#### MATERIAL PROVIDED

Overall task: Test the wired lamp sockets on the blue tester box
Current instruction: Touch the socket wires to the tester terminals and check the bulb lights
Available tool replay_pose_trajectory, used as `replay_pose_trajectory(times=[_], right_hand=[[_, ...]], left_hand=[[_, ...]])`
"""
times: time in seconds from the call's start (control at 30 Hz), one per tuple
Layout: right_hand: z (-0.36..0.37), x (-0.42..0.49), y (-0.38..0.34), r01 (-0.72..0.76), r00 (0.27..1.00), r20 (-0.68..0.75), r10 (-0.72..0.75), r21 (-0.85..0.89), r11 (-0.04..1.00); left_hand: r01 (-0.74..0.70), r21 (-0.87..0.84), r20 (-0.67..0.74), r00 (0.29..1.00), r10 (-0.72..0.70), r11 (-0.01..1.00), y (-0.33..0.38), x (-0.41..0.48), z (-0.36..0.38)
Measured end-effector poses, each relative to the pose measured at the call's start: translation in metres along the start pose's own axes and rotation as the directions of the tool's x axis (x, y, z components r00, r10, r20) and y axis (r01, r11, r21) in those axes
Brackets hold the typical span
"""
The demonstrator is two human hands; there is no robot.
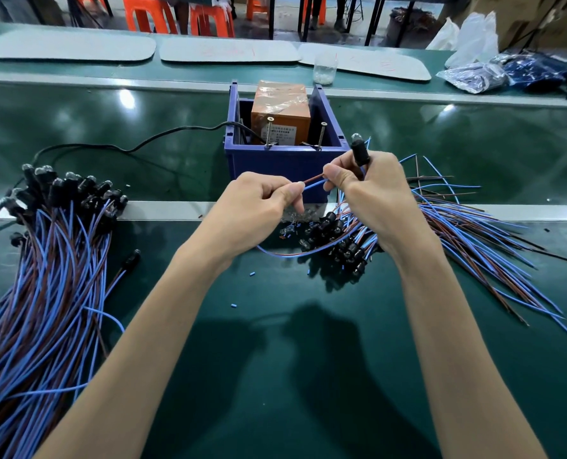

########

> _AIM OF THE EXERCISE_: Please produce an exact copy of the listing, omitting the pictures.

> _TASK OUTPUT_:
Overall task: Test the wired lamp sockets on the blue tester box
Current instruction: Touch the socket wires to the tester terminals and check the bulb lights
Available tool replay_pose_trajectory, used as `replay_pose_trajectory(times=[_], right_hand=[[_, ...]], left_hand=[[_, ...]])`
"""
times: time in seconds from the call's start (control at 30 Hz), one per tuple
Layout: right_hand: z (-0.36..0.37), x (-0.42..0.49), y (-0.38..0.34), r01 (-0.72..0.76), r00 (0.27..1.00), r20 (-0.68..0.75), r10 (-0.72..0.75), r21 (-0.85..0.89), r11 (-0.04..1.00); left_hand: r01 (-0.74..0.70), r21 (-0.87..0.84), r20 (-0.67..0.74), r00 (0.29..1.00), r10 (-0.72..0.70), r11 (-0.01..1.00), y (-0.33..0.38), x (-0.41..0.48), z (-0.36..0.38)
Measured end-effector poses, each relative to the pose measured at the call's start: translation in metres along the start pose's own axes and rotation as the directions of the tool's x axis (x, y, z components r00, r10, r20) and y axis (r01, r11, r21) in those axes
Brackets hold the typical span
"""
The demonstrator is two human hands; there is no robot.

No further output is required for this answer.